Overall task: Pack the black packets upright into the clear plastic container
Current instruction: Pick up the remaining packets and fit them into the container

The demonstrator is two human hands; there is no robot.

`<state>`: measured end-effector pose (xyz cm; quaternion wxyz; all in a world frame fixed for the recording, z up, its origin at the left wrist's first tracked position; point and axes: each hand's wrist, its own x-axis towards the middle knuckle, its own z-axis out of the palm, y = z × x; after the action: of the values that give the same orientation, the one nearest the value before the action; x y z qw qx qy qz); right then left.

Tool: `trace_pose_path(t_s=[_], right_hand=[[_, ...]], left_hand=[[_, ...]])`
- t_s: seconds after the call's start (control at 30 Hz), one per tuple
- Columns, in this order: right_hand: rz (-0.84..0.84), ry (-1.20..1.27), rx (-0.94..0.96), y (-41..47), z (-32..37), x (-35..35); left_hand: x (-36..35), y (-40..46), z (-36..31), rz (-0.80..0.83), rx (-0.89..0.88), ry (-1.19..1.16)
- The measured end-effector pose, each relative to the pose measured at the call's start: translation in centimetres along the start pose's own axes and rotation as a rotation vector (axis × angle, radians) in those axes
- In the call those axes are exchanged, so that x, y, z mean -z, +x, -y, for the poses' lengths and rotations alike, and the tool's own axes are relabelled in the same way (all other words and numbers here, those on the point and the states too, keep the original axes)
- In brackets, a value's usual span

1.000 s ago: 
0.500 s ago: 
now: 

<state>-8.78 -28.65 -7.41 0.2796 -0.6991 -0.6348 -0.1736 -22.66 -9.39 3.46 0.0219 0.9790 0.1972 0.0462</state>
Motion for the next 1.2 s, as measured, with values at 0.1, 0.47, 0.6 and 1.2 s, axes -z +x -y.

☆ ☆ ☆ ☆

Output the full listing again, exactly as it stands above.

» **Result of the task**
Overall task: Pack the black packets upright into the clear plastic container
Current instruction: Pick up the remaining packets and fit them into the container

The demonstrator is two human hands; there is no robot.

`<state>`: measured end-effector pose (xyz cm; quaternion wxyz; all in a world frame fixed for the recording, z up, its origin at the left wrist's first tracked position; point and axes: each hand's wrist, its own x-axis towards the middle knuckle, its own z-axis out of the palm, y = z × x; after the action: of the values that give the same orientation, the one nearest the value before the action; x y z qw qx qy qz); right then left.

Tool: `trace_pose_path(t_s=[_], right_hand=[[_, ...]], left_hand=[[_, ...]])`
- t_s: seconds after the call's start (control at 30 Hz), one per tuple
- Columns, in this order: right_hand: rz (-0.84..0.84), ry (-1.20..1.27), rx (-0.94..0.96), y (-41..47), z (-32..37), x (-35..35); left_hand: x (-36..35), y (-40..46), z (-36..31), rz (-0.80..0.83), rx (-0.89..0.88), ry (-1.19..1.16)
- The measured end-effector pose, each relative to the pose measured at the call's start: translation in centimetres along the start pose's own axes and rotation as a rotation vector (axis × angle, radians) in those axes
- In the call those axes are exchanged, so that x, y, z mean -z, +x, -y, for the poses' lengths and rotations alike, and the tool's own axes are relabelled in the same way (all other words and numbers here, those on the point and the states too, keep the original axes)
- In brackets, a value's usual span

1.000 s ago: 
0.500 s ago: 
now: 

<state>-8.78 -28.65 -7.41 0.2796 -0.6991 -0.6348 -0.1736 -22.66 -9.39 3.46 0.0219 0.9790 0.1972 0.0462</state>
Motion for the next 1.2 s, as measured, with values at 0.1, 0.47, 0.6 and 1.2 s, axes -z +x -y.

The complete output has now been given.